= Mariarosaria Taddeo =

Italian philosopher

Mariarosaria Taddeo is an Italian philosopher working on the ethics of digital technologies. She is Professor of Digital Ethics and Defence Technologies at the Oxford Internet Institute, University of Oxford. Between 2021 and 2025 she was Dstl (Defence science and technology lab) Ethics Fellow at the Alan Turing Institute, London. She is the author of 'The Ethics of Artificial Intelligence in Defence' (Oxford University Press, 2024).The book has also been translated to Italian as 'Codice di Guerra' (Raffaello Cortina Editore). She has a column in the Corriere della Sera.

== Education and early career ==

Taddeo holds a MA in philosophy from the University of Bari and PhD in philosophy from the University of Padua. Prior to joining the Oxford Internet Institute, she was research fellow in cybersecurity and ethics at the University of Warwick. She has also held a Marie Curie Fellowship at the University of Hertfordshire, exploring information warfare.

== Career ==
Her recent work focuses on the ethics and governance of digital technologies, and ranges from designing governance measures to leverage artificial intelligence (AI) to addressing the ethical challenges of using defence technology in defence, ethics of cybersecurity, and governance of cyber conflicts. She has published more than 150 articles in this area, focusing on topics like trustworthy digital technologies, governance of digital innovation, ethical governance of AI for national defence, ethics of cybersecurity (the complete list of her publications is available here). Her work has been published in major journals like Nature, Nature Machine Intelligence, Science, and Science Robotics.

Professor Taddeo has led, leads, and co-leads several projects in the area of Digital Ethics successfully. Most notably, she is the PI of a current project on the ‘Ethical Principles for the Use of AI for National Security and Defence’ funded by Dstl (the UK Defence Science and Technology Laboratory). She was Co-I in an EPSRC project, which funded the PETRAS IoT Research Hub. She was PI on a project funded by the NATO Cooperative Cyber Defence Centre of Excellence (CDD COE) to define ethical guidance for the regulation of cyber conflicts.

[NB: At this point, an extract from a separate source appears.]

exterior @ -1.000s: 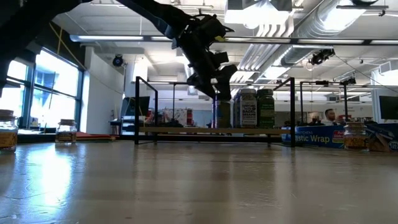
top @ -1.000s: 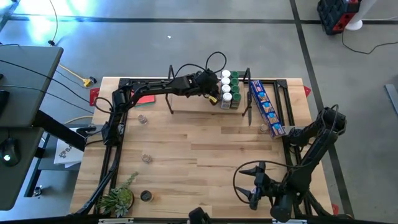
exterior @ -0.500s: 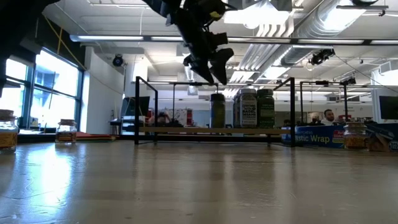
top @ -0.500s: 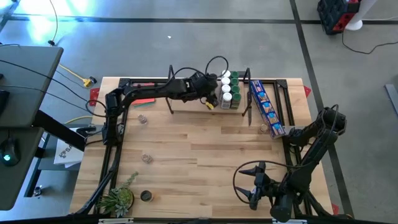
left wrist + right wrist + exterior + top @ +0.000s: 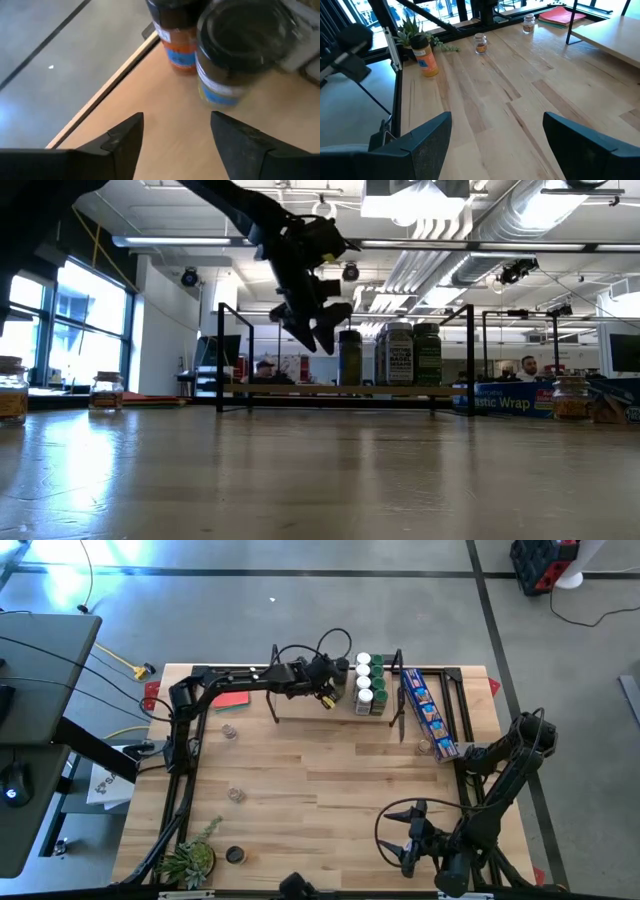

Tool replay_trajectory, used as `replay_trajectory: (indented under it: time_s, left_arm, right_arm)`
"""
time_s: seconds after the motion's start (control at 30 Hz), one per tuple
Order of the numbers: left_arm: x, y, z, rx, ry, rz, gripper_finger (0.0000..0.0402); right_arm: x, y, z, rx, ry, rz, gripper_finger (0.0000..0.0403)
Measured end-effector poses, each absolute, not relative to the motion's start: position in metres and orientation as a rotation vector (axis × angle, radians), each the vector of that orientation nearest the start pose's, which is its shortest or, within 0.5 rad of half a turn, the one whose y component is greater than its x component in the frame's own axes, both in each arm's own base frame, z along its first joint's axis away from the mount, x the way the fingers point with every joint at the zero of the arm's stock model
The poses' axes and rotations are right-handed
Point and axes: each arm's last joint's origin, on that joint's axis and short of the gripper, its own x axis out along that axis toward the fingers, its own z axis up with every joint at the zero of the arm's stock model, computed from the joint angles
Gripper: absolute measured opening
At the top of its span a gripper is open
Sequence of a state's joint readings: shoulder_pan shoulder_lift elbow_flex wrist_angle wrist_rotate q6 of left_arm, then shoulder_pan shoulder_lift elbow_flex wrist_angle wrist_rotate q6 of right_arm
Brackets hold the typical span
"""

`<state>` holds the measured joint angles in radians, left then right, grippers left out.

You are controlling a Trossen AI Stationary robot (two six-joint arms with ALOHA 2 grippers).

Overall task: Shelf spices
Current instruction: Put the top left black seasoning bottle on the shelf aligned with the other black seasoning bottle

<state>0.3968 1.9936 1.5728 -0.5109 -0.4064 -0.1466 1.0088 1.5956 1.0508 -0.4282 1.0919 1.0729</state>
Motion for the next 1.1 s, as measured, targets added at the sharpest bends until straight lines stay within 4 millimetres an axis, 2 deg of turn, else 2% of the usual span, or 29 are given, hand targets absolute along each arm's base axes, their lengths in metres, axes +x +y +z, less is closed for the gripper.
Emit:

In September 2023 Taddeo was awarded a Title of Distinction of Professor of Digital Ethics and Defence Technologies by the University of Oxford.

== Service and awards==

Since 2022, she serves on the Ethics Advisory Panel of the UK Ministry of Defence. She was one of lead experts on the CEPS Task Force on ‘Artificial Intelligence and Cybersecurity’, CEPS is a major European think-tank informing EU policies on cybersecurity. Between 2018 and 2020 represented the UK of the NATO Human Factors and Medicine Exploratory Team (NATO HFM ETS) ‘Operational Ethics: Preparation and Interventions for the Future Security Environment’. Since 2016, she serves as editor-in-chief of Minds & Machines (SpringerNature). Between 2016 and 2018, she was the Oxford Fellow at the Future Council for Cybersecurity of the World Economic Forum, helping to identify the ethical and policy cybersecurity problems that could impair the development of future societies.

In 2023, she received the title of Grand Ufficiale al Merito della Repubblica Italiana.

In 2020, ORBIT listed her among the top 100 women working on Ethics of AI in the world.
In the same year she was named one of the twelve 2020 “Outstanding Rising Talents” named by the Women's Forum for Economy and Society.

In 2018, InspiringFifty named her among the most inspiring 50 Italian women working in technology.

She received the 2016 World Technology Award for Ethics; the 2010 Simon Award for Outstanding Research in Computing and Philosophy.

== Controversies ==
In 2026, while serving as editor-in-chief of Minds and Machines, Taddeo refused to provide peer review reports to an author following a post-review rejection. The rejection notice stated "reject after review" with "reviewers' comments for your perusal," but no comments were included. Taddeo later stated that the decision had been a desk rejection caused by a template error and that "serious problems" had occurred with the executive editor, but did not disclose further details. The journal's submission system records contradicted the desk rejection claim.

== Published works ==
Taddeo has published two books.
- The Responsibilities of Online Service Providers, (2016) (2016) explores the responsibility of online service providers in contemporary societies, examining the complexity and global dimensions of the rapidly evolving challenges posed by the development of internet services.
- The Ethics of Information Warfare (2014), examines the ethical problems posed by information warfare and the different methods and approaches used to solve them.